La décision de la Reserve Fédérale (Fed) de se placer “behind the curve” et de faire une pause dans la normalisation de sa politique monétaire handicape clairement la Banque centrale européenne (BCE). Toute augmentation de ses taux à un moment où la Fed serait amenée à réduire les siens signifierait une hausse de l’Euro vis-à-vis du dollar et des autres devises, ce qui participerait à un resserrement encore plus marqué des conditions monétaires et affecterait les exportations de la zone Euro.
La BCE ne peut faire cavalier seul et reste prisonnière du décalage dans le timing des stratégies des banques centrales des deux côtés de l’atlantique.
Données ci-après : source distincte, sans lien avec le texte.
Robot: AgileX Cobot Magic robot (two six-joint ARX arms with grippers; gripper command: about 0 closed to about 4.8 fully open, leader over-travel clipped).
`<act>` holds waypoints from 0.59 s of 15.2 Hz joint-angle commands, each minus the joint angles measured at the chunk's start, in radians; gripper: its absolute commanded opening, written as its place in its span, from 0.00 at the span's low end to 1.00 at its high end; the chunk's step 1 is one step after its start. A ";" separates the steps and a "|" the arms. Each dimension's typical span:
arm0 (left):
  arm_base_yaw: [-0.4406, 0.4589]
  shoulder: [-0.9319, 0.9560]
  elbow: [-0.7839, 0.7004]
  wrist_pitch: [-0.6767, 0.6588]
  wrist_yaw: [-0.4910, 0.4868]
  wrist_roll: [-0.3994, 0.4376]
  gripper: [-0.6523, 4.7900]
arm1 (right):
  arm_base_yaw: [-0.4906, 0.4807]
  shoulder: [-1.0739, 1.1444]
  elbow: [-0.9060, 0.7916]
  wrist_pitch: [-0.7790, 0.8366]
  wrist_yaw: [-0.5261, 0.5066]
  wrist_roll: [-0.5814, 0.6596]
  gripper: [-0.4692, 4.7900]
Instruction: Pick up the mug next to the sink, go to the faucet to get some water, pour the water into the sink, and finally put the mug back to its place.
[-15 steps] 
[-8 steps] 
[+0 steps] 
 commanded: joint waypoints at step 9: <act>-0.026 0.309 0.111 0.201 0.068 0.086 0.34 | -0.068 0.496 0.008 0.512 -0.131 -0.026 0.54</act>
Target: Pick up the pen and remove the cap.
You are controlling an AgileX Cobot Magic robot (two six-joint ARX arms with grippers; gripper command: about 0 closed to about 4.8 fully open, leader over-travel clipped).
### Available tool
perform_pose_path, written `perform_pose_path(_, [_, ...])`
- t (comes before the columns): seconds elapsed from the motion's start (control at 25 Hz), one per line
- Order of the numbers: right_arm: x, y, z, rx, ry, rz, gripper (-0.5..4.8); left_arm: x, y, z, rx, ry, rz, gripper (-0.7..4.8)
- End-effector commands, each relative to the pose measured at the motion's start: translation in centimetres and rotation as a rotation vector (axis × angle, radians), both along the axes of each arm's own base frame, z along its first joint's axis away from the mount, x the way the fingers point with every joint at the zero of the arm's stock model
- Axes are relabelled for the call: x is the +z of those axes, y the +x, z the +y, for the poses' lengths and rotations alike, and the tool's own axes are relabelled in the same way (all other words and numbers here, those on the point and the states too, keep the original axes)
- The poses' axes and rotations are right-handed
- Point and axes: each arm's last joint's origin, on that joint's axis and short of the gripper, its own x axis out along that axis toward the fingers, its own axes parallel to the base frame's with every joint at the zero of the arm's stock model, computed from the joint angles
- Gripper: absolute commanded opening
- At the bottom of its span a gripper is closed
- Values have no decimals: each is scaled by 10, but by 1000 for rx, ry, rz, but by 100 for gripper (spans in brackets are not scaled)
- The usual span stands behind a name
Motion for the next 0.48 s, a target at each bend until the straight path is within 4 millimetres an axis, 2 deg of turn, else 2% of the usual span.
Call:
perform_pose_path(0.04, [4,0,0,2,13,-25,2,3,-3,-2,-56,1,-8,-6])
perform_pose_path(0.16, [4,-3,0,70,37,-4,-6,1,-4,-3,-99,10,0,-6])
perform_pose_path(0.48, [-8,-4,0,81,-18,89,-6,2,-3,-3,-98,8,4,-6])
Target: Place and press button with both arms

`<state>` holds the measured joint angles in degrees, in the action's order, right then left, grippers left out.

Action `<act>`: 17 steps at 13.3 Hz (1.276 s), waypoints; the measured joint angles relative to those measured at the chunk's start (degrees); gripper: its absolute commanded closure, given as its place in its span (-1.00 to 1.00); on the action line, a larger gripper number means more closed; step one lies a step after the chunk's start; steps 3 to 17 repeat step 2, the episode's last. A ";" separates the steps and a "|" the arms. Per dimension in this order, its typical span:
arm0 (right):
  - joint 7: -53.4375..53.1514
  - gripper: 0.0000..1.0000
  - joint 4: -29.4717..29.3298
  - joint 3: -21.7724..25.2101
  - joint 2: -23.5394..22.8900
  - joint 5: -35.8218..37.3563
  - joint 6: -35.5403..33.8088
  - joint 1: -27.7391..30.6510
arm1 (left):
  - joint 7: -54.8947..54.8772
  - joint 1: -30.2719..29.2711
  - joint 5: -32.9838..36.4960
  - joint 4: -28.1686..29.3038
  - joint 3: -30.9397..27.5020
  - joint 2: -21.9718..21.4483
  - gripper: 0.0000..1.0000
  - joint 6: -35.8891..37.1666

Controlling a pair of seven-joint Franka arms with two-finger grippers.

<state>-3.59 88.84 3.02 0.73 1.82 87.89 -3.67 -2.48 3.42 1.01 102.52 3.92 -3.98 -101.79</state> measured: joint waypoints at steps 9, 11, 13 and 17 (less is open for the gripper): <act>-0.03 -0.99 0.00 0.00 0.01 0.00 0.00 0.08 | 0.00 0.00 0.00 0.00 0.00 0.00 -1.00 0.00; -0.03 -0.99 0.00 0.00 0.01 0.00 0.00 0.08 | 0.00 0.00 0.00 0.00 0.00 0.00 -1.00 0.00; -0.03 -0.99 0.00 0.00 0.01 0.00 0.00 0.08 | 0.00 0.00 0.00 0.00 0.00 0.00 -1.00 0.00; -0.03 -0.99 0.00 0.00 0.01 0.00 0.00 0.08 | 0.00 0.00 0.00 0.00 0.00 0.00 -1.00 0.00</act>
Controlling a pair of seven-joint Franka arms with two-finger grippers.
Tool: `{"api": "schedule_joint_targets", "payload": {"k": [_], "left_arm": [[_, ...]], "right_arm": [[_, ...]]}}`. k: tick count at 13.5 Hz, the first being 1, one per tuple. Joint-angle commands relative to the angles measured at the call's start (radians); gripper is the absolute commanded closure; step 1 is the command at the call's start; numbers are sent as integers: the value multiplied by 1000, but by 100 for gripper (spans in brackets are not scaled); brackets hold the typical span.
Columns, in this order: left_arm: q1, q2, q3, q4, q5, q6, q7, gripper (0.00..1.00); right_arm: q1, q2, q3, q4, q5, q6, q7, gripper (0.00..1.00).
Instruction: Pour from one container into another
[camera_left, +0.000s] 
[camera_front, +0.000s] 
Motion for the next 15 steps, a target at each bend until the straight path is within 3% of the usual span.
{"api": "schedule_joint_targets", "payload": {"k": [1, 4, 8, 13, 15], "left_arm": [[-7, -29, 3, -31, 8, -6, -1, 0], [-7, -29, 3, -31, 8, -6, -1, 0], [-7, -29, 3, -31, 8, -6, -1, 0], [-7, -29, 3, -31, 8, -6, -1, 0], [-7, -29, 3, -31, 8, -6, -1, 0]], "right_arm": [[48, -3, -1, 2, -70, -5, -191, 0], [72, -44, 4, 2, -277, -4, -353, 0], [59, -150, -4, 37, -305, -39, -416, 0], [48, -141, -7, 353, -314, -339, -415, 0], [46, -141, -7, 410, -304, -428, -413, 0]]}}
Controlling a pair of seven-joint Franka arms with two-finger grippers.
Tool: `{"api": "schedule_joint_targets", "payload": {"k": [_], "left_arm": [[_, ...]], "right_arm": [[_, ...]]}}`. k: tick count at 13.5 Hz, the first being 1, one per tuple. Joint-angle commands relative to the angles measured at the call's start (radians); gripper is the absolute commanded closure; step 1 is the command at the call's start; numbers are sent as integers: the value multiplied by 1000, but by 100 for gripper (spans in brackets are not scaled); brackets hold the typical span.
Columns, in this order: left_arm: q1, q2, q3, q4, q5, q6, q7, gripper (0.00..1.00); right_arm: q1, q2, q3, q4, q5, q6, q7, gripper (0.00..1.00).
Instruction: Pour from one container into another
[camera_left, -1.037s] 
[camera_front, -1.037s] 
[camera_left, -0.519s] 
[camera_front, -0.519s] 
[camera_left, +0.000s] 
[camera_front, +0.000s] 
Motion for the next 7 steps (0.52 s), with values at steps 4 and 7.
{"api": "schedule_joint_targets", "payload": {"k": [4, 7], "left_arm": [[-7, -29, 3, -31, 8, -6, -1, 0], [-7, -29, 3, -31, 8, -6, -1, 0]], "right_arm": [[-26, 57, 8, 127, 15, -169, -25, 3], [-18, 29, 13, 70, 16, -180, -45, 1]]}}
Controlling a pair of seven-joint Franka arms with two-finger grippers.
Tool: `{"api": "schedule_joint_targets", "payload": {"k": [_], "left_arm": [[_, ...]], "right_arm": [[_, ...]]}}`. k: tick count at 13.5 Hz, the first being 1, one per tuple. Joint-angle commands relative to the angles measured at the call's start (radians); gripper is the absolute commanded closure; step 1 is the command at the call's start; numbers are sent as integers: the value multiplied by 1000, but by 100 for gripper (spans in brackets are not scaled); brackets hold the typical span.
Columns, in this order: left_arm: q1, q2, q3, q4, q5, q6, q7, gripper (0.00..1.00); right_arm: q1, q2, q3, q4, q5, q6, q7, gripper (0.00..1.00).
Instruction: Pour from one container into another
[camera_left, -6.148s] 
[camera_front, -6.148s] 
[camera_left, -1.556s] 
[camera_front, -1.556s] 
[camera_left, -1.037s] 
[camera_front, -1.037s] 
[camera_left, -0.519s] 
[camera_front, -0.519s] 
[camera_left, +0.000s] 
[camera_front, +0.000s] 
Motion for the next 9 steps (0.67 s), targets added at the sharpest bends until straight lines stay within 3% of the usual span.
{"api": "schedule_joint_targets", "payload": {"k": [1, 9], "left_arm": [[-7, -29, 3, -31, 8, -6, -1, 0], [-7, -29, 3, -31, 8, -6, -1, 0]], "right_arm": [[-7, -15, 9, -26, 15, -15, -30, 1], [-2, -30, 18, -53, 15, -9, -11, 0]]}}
Alors que Mario Draghi lançait le QE en mars 2015, la Fed mettait fin à son 3ème programme fin 2014, le 1er QE ayant été lancé en 2008- et commençait son cycle de hausse des taux.

Ce décalage est devenu une énorme contrainte pour la BCE.  Certes le contexte macro-économique, et surtout la stabilité de l’inflation (1,1% sur un an) malgré augmentation des salaires de 2,5% et des créations d’emploi, ne plaide pas pour un resserrement rapide  de la politique monétaire. Mais  les récentes prévisions de croissance de la Commission Européenne actent un ralentissement significatif des principales économies de la zone. De mauvaises nouvelles qui s’ajoutent à un contexte politique très incertain, avec le Brexit, le risque de bras de fer entre les Etats-Unis et l’Europe sur le secteur automobile, des élections européennes qui s’annoncent difficiles et la croissance mondiale qui ralentit.

Face à un horizon qui s’assombrit, la BCE aurait souhaité se recréer des marges de manœuvre et donner de l’air aux banques, qui souffrent des taux de dépôts négatifs. La nouvelle position dovish de la Fed y a mis fin, et laisse la BCE très démunie pour gérer une prochaine récession. D’autant que le QE, qui reste le seul outil de la banque centrale avec les TLTRO, ne sera pas forcément l’instrument préféré du prochain président de la BCE.